Не подлежит сомнению, что этот человек и на необитаемом острове продолжал бы свой труд. Это истинный художник, беспокойный, ищущий новые формы и во время передышки в работе стремящийся создать из других материалов, иными способами нечто могущее удовлетворить его влечение к неизведанному. Он занимался керамикой, эмалями, его чудесные мозаики украшают кордегардию в Муссо. Завершив один труд, преодолев препятствия, он берется за другой; сейчас он мечтает заняться живописью. Как только его паладин — огромная бронзовая статуя для гробницы де Розена — будет закончен, он предполагает „приняться за масло“, как он говорит. Его жена, во всем согласная с ним, сроднившаяся с его химерами, настоящая жена художника, молчаливая, благоговеющая перед мужем, заботливо отстраняет от взрослого ребенка все, что может оскорбить его мечту, на чем он может оступиться на своем пути к звездам.

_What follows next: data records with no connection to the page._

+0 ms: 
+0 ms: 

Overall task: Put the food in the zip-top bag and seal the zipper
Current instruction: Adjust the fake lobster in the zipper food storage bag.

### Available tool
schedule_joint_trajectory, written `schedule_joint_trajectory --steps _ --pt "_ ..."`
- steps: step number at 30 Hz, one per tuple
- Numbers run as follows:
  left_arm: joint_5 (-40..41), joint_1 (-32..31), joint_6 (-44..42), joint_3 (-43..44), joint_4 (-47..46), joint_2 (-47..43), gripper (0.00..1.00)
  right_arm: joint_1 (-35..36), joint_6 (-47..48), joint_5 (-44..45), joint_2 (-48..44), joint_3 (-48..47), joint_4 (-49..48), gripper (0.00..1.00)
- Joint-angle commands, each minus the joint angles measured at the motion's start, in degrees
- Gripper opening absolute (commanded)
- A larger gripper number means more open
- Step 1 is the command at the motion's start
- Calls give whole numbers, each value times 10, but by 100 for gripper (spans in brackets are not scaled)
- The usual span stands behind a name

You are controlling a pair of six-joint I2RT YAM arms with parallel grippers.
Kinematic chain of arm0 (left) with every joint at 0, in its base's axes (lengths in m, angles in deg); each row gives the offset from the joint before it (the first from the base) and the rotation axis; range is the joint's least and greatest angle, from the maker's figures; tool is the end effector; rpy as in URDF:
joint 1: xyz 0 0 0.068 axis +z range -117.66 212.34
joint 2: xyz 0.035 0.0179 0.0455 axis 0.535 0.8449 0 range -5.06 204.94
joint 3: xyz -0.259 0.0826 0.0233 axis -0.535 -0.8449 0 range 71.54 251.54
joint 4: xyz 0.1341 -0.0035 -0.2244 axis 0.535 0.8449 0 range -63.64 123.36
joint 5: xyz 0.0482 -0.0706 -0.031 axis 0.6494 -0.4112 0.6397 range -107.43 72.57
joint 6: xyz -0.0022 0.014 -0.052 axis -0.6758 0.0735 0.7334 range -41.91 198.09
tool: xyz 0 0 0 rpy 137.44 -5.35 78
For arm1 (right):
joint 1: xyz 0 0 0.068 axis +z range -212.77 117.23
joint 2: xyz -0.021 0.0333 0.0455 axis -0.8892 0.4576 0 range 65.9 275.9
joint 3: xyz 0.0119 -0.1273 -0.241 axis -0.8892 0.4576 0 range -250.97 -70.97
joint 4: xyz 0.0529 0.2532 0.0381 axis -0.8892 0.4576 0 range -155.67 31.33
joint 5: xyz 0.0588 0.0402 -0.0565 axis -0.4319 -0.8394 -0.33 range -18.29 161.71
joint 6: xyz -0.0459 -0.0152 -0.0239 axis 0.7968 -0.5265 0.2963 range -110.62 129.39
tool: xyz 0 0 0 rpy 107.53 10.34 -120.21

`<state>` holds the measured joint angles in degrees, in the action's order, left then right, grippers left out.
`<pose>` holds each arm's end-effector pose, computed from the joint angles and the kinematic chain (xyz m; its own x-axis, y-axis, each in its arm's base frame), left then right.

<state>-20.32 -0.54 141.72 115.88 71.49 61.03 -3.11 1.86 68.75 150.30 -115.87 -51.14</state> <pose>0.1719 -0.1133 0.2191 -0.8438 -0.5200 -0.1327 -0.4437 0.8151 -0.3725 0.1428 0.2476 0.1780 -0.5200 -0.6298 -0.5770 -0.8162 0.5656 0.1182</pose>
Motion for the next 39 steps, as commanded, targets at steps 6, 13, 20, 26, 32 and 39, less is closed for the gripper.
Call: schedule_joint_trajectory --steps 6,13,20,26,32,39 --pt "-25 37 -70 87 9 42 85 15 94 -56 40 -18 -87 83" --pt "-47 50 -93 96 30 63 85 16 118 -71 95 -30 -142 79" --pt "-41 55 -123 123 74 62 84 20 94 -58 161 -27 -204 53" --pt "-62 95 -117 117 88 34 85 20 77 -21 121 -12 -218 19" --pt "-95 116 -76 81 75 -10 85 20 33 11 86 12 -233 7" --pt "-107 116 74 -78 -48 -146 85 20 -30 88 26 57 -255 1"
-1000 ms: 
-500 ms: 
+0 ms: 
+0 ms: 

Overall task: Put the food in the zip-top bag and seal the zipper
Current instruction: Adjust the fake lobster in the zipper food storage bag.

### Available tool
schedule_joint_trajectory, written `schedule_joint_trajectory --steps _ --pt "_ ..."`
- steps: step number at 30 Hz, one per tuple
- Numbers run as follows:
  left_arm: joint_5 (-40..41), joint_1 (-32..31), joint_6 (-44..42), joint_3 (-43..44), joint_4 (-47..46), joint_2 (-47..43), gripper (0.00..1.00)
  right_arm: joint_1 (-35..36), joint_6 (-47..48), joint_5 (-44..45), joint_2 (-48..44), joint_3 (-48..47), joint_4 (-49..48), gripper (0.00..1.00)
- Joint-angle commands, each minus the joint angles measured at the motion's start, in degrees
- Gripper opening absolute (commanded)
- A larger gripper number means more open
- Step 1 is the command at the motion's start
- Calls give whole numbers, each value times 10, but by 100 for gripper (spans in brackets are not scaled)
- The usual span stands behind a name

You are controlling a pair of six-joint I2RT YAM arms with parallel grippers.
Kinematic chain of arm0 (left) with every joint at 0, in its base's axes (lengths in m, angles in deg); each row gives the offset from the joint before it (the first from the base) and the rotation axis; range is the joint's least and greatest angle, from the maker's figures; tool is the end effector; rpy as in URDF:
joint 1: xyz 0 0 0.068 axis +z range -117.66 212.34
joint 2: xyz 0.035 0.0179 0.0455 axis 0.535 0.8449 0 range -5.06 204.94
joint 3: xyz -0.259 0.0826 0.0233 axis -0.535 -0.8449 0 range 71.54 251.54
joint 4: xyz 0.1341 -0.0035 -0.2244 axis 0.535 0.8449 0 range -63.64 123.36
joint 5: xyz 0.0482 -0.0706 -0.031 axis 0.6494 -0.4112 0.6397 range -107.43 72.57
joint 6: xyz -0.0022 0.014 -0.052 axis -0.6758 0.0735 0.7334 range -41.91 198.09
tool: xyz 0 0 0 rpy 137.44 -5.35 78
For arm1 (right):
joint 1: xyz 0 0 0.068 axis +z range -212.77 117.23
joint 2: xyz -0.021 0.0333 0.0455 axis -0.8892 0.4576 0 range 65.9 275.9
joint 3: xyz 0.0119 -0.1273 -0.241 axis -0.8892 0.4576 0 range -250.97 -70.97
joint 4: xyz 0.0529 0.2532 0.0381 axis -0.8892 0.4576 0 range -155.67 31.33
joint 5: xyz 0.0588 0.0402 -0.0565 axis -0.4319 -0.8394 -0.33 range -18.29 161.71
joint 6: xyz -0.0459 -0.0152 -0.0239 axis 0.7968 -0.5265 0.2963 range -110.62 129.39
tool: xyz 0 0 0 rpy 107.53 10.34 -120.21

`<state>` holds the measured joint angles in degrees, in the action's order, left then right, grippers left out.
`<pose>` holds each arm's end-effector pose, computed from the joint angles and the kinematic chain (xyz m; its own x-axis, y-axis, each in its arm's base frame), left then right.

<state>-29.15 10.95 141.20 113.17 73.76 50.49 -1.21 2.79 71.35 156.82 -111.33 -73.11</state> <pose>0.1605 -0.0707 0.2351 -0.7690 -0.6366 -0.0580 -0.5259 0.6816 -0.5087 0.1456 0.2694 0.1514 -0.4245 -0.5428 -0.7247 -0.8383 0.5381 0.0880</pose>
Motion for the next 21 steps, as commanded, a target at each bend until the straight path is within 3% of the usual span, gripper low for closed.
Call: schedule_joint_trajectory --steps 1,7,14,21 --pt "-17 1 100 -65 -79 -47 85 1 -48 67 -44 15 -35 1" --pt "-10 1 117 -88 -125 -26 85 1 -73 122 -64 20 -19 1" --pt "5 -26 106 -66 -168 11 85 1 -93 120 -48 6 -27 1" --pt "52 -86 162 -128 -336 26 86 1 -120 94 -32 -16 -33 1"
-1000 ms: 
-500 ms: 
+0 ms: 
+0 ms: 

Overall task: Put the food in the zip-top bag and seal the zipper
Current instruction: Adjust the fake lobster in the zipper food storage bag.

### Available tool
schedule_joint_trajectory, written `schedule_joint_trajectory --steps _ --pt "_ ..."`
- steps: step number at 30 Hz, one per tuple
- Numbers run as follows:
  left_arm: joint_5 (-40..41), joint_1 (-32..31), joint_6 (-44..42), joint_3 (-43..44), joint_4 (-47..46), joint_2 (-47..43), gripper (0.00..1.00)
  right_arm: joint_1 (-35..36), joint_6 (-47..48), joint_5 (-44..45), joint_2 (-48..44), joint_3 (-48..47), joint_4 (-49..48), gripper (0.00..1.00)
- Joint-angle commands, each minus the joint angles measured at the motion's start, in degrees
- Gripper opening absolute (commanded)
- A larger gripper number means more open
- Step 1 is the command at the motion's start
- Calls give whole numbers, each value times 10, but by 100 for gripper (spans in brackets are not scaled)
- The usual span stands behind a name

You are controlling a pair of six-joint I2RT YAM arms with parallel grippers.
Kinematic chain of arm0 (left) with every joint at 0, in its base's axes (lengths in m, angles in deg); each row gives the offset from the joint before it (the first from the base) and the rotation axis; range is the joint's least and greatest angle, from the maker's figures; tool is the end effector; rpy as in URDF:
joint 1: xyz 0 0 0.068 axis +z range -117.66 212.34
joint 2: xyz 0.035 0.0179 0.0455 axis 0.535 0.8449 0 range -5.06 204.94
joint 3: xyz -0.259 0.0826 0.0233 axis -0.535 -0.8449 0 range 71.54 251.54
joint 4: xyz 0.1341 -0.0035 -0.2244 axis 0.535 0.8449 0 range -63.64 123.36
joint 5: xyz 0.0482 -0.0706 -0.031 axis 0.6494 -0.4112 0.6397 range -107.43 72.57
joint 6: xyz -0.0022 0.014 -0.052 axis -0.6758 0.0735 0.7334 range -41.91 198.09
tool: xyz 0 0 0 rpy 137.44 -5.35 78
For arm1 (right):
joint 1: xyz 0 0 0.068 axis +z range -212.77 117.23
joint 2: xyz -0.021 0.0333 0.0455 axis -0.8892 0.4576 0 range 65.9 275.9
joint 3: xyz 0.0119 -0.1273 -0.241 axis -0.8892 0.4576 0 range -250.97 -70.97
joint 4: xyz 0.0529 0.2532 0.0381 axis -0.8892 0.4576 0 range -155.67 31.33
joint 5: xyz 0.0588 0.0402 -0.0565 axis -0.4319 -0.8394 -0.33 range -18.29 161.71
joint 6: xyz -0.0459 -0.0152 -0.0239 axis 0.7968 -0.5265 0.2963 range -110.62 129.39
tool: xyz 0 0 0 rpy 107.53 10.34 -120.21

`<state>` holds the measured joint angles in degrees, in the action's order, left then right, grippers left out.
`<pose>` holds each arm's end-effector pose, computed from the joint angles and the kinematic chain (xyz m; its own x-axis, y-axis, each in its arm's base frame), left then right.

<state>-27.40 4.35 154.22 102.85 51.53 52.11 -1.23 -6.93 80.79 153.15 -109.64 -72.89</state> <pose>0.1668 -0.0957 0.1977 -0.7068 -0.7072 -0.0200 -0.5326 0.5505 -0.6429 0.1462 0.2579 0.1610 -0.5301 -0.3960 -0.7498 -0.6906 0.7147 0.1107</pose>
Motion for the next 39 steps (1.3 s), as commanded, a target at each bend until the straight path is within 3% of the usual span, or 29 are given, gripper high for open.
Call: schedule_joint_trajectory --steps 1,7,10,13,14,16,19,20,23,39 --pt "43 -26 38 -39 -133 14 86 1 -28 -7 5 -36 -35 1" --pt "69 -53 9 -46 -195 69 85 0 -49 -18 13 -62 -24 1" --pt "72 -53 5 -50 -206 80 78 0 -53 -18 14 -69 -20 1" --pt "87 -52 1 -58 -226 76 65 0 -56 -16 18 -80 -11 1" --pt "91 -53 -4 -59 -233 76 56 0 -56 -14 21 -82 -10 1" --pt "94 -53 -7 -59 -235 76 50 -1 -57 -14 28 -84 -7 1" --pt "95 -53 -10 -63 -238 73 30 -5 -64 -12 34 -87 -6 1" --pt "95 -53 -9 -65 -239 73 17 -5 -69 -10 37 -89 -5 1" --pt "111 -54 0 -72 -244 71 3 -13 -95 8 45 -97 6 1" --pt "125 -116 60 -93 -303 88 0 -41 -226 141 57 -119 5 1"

Вот женщина, дорогая Жермен, заставляющая мечтать о браке. Да, если бы мне удалось встретить подобную ей, я привез бы ее в Кло-Жалланж, я убежден, что ты бы ее полюбила. Но не пугайся: такие женщины, как г-жа Ведрин, очень редки, и мы с тобой по-прежнему до конца наших дней будем жить вдвоем.
Мы расстались, условившись встретиться в следующий четверг, но не у них, в Нейли, а в мастерской на набережной Орсе, где они целые дни проводят вместе. Мастерская эта представляет собой, по-видимому, нечто в высшей степени своеобразное — это уголок в бывшей Счетной палате, где скульптор добился разрешения работать среди обваливающихся камней и дикорастущей зелени. Отойдя от них, я обернулся, чтобы взглянуть на отца, мать и малыша, шедших рядом вдоль набережной под безмятежными лучами заходящего солнца, которое озаряло их золотым светом, словно картину святого семейства. Под впечатлением этой встречи я вечером в гостинице набросал несколько строк, но не решился прочесть их вслух — соседи стесняли меня. Мне нужен мой просторный кабинет в Жалланже, с тремя окнами, выходящими на реку и на склоны холма, покрытого виноградными лозами.
8
Александрийские стопы — основной размер французской классической драмы: двенадцатисложный стих с цезурой и парной рифмой, с чередованием мужских и женских окончаний,
9
Дю Белле Иоахим (1522–1560) — один из крупнейших поэтов Плеяды (объединения поэтов, группировавшихся вокруг Ронсара); цитата взята из его цикла «Сожаления».
10
Счетная палата — высший финансово-административный орган Франции; ее здание было разрушено во время франко-прусской войны.